An element of writing style that did frustrate me however was Tartt’s chapter lengths, the majority of them exceeded 100 pages making breaks in the narrative frustrating to reach. I also found myself, alike to my experience with M.L. Rio’s ‘If We Were Villains’ I really enjoyed the focus on academia and then enjoyed it less as the plot strayed away from the focus on the wholesome university experience and late nights studying. In the case of ‘The Secret History’ this was at about the halfway point. The book was still very much engaging just not as strong as it was in the first half in my personal preferences. 

The rooting in academia throughout however was really fun and I thoroughly enjoyed being able to just see a bit of intertextuality and know I had read such book in many cases. I also enjoyed the descriptions of insomnia suffered by a couple of the characters as I don’t think I have seen it before in a book (not that I ever considered it as underrepresented just didn’t think about it until it appeared here) so I enjoyed reading an alternate perspective of something I struggle with. 
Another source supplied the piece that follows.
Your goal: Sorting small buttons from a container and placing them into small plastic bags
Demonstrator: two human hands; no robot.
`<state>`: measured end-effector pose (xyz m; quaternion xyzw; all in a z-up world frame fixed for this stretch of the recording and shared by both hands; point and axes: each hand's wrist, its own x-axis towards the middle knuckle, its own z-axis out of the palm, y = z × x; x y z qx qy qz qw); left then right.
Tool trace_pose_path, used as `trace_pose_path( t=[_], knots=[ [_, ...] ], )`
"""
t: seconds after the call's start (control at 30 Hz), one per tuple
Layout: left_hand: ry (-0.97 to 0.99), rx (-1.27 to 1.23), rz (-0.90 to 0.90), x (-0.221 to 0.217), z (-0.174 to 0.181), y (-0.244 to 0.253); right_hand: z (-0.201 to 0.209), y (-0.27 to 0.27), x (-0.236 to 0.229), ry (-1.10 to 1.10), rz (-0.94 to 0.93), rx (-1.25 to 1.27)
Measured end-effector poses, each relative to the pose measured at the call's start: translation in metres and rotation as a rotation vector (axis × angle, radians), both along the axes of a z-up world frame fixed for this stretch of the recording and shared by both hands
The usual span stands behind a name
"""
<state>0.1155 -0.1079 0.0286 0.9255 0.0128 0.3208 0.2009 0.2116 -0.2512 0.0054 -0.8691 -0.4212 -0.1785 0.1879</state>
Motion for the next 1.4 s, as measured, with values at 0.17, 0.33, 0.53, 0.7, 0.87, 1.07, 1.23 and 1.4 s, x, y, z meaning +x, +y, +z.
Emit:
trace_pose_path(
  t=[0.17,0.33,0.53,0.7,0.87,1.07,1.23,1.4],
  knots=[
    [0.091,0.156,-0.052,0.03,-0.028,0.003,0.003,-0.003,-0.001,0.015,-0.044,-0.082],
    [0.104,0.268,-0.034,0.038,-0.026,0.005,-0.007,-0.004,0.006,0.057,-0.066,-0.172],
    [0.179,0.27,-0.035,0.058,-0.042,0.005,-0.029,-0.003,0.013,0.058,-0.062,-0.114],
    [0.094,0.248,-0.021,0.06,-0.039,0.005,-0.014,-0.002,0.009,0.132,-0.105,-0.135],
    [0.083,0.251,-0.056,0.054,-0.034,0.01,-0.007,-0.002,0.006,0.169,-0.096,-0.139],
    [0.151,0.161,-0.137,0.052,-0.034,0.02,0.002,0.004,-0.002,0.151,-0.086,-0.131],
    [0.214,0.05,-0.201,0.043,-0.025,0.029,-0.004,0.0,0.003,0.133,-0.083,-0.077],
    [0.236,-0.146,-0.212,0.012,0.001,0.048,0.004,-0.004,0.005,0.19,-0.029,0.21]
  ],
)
I am very much skipping around the main elements of ‘The Secret History’ here I feel, but that is because I enjoyed a lot of the little things. The main characters are extremely problematic but they are all shamed for this, Tartt criticising the culture of white academic elitism behind many layers, and the ending left me both satisfied and underwhelmed at the same time in a way. So much happened and yet the epilogue concludes with little happening, but I believe that was just fine for the tone of the novel. 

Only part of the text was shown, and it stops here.